There HAS to be a way to automate this process and make it work at scale.
You would be amazed how many battery packs are multiple 18650s in a trenchcoat. Even EV battery packs use them. Though it does raise the question - wouldn't an old EV battery be a better solution than stripping apart laptops?
There is a lot of liability in sticking your name on a hodge podge of random used lithium cells.
Yes, with cheap third world labour, the same way many other technological marvels of the modern era are "automated".
You would never do this in a production product. You need batteries with similar internal impedances or undesirable things happen. This is the battery equivalent of the guy who welds two car front ends together and drives it around. It's cool and quirky but not a useful product for most people.
From what I've heard, it is more economical to recycle the raw materials than to reuse small packs.
Reuse of vehicle sized packs seems to be pretty common, though. I'd guess that a DIY home backup could be built pretty easily from used vehicle batteries.

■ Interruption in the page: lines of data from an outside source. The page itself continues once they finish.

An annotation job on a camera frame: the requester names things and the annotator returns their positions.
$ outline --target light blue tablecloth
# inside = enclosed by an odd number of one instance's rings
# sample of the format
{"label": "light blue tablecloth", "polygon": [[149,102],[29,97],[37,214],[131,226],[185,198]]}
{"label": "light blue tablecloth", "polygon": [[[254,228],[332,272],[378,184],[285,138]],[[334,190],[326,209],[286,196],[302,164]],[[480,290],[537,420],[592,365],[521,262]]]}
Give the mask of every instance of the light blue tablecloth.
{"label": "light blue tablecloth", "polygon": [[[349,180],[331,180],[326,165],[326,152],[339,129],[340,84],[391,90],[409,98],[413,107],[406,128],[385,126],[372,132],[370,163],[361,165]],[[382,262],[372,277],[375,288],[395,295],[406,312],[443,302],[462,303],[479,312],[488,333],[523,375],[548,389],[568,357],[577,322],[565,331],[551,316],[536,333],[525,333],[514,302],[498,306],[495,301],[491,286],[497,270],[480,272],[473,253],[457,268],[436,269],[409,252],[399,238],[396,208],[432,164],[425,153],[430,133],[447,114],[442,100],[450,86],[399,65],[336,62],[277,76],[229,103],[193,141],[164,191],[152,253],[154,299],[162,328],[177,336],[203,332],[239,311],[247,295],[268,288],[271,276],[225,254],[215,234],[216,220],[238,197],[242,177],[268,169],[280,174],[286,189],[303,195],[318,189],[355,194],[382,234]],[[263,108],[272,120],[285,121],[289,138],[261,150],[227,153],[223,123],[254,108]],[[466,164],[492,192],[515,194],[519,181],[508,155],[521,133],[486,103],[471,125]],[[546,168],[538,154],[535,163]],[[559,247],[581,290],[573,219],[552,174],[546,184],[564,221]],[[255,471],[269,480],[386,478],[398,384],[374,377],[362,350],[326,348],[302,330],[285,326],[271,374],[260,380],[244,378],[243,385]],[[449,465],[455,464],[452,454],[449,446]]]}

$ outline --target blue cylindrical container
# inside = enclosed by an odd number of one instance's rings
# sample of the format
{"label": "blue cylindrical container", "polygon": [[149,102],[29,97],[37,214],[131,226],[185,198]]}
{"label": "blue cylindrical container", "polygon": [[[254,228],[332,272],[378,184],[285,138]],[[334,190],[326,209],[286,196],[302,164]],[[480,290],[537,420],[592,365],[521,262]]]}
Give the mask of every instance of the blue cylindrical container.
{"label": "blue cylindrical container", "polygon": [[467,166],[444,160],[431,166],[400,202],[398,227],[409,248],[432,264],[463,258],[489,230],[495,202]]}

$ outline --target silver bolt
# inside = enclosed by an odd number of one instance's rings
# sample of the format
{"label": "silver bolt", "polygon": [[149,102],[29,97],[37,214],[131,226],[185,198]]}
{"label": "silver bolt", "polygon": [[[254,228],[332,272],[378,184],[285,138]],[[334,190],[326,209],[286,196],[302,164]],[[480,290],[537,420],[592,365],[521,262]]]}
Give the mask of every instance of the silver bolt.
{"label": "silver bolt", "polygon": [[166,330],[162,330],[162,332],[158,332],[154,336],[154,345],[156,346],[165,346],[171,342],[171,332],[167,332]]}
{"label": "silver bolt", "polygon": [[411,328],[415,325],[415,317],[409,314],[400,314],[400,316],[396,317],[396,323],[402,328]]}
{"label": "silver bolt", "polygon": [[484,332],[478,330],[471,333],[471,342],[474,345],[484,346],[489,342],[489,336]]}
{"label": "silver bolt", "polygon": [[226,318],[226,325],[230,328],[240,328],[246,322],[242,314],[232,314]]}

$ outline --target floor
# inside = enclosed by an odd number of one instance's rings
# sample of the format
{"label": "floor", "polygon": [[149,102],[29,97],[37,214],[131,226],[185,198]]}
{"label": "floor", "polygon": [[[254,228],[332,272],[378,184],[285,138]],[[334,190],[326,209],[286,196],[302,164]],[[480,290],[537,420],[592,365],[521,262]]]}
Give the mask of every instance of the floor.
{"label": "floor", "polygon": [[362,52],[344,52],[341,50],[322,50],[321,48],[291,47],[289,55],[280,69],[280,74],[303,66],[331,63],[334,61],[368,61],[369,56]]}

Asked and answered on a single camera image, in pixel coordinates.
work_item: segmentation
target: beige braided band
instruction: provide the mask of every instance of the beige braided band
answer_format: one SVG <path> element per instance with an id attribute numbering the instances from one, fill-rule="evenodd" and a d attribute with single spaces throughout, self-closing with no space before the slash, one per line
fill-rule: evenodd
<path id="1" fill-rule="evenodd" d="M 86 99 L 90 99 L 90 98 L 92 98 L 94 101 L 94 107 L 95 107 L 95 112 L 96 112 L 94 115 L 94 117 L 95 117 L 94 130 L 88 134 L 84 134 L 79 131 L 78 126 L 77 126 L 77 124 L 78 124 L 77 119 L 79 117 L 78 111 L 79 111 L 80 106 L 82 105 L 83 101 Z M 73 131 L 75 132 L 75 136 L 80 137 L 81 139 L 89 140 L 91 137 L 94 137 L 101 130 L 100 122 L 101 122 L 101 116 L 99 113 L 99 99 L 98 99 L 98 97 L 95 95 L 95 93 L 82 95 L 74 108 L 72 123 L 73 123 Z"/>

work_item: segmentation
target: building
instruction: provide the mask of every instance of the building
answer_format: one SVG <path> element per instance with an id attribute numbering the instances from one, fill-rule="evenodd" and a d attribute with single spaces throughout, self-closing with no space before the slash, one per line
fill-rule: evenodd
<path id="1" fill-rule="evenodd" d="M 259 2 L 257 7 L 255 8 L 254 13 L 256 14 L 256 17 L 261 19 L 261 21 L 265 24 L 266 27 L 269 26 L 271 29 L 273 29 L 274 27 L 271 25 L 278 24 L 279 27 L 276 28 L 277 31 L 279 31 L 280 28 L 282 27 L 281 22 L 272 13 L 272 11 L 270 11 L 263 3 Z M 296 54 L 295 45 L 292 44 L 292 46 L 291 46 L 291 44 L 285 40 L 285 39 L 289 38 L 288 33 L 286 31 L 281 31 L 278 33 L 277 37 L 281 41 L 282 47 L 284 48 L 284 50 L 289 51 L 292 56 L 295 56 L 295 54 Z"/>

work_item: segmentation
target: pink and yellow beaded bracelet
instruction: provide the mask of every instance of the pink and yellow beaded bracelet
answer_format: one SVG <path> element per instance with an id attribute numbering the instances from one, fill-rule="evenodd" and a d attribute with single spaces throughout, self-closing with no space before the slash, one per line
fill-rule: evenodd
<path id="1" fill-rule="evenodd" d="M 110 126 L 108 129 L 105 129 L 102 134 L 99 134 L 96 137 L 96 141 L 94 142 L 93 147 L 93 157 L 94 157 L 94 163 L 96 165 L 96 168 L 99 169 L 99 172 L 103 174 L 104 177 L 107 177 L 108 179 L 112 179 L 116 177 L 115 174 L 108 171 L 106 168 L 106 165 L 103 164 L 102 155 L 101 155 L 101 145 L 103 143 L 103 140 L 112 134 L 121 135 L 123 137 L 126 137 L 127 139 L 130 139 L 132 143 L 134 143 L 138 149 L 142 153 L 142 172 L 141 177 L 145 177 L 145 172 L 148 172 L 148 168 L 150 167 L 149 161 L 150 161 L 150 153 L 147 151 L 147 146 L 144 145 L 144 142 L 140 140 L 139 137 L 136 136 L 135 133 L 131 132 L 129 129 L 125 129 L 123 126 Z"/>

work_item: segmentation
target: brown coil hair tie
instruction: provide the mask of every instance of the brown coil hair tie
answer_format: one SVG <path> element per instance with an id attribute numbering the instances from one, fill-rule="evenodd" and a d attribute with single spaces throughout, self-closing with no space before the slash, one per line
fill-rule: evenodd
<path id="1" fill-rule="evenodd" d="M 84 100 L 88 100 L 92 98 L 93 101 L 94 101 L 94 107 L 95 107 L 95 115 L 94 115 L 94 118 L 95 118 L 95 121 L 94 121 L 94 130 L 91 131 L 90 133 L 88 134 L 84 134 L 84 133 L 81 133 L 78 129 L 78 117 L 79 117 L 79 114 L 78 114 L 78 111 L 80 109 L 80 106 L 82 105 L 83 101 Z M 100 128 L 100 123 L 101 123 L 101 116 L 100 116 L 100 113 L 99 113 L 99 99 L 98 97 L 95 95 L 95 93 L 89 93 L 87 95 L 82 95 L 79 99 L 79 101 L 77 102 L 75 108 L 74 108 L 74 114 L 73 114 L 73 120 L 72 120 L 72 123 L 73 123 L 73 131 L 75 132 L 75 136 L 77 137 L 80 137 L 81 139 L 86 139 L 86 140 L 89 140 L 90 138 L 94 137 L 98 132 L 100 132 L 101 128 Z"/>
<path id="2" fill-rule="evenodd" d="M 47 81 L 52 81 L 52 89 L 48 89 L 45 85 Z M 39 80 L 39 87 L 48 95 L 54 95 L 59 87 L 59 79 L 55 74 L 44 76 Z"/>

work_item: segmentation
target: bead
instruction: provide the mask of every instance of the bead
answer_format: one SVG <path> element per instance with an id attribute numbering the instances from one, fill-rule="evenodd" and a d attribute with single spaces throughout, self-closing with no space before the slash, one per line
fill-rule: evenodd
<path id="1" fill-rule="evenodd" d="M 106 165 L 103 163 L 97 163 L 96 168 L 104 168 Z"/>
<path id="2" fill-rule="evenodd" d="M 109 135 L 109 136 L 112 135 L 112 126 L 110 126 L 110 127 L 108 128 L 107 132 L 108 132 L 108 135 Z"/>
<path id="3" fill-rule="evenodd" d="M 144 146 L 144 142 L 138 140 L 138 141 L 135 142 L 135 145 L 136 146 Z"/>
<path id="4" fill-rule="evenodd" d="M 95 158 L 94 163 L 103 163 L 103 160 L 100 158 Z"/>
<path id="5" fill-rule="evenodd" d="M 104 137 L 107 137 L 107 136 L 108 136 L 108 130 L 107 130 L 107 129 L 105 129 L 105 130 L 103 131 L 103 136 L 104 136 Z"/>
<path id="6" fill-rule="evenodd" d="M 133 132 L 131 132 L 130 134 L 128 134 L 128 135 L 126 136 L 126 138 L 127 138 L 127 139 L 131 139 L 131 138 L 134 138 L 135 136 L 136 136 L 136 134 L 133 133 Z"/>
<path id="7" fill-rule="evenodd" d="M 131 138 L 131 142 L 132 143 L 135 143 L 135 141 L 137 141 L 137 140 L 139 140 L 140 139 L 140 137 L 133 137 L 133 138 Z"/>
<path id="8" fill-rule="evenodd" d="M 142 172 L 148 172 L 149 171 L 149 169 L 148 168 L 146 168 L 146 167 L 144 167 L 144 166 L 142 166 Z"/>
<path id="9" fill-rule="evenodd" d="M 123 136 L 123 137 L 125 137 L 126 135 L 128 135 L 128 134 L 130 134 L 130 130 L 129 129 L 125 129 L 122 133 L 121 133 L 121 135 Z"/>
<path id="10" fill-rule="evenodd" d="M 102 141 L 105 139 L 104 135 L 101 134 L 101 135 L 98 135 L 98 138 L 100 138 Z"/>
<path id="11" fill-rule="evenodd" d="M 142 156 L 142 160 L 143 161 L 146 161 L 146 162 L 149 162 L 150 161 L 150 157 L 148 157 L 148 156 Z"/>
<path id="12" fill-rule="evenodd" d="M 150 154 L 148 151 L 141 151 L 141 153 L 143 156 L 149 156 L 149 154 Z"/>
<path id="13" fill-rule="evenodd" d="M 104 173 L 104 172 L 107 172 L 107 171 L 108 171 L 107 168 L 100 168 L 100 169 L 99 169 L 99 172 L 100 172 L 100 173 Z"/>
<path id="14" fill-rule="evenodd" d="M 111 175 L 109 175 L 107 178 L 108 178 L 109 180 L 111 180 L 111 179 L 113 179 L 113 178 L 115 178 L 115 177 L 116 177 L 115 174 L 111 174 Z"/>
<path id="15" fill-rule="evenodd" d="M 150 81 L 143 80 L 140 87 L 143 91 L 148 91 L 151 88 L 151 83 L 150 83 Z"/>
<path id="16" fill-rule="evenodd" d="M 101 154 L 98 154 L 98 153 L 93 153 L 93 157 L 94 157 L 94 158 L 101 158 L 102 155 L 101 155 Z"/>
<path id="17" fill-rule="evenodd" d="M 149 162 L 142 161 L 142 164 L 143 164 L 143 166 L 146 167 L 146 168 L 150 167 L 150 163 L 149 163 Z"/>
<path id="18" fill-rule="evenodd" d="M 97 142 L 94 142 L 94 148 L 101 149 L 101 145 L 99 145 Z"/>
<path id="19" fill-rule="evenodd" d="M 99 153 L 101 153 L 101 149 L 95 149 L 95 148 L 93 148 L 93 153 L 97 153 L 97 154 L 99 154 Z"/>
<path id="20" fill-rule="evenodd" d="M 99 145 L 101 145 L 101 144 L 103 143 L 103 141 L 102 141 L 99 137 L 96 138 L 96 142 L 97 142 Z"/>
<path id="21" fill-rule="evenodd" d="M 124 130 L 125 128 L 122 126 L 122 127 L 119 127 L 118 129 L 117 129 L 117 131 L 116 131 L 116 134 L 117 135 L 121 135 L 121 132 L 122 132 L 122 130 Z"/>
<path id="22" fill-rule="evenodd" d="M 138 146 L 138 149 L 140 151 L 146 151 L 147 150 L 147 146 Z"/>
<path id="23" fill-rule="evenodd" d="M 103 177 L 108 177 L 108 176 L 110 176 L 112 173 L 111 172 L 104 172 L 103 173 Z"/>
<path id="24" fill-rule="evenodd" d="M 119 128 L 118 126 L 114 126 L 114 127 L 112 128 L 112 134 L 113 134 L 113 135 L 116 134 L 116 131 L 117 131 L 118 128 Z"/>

Buying a used Nissan Leaf and using V2H feature in CHAdeMO is it. Or you can remove and use its well-reverse-engineered minimum nominal 24kWh semi-removable battery. But no one wants a Leaf, so there's that.
Of course, but you will also 'scale' the safety implications.
Standardizing battery packs would probably help with the automation; like with USB-C.
Isn't the problem with parasitic charging? Suppose you had a bunch of used 18650 cells. To scale the electronics, they'll be wired up in parallel and/or series so the charging logic can be shared, but since the batteries are wildly mismatched, it results in parasitic charging.
But will the scale justify the huge investment?
The problem is likely cost effectiveness compared to just replacing a whole group of cells, compared to one single cell. The unit economics of getting the remaining life from single used laptop battery are not very good. There's certainly lots of potential value for someone willing to do the work, if they can afford the opportunity cost, or if a business can source extremely dirt cheap cells and cheap high skilled labor.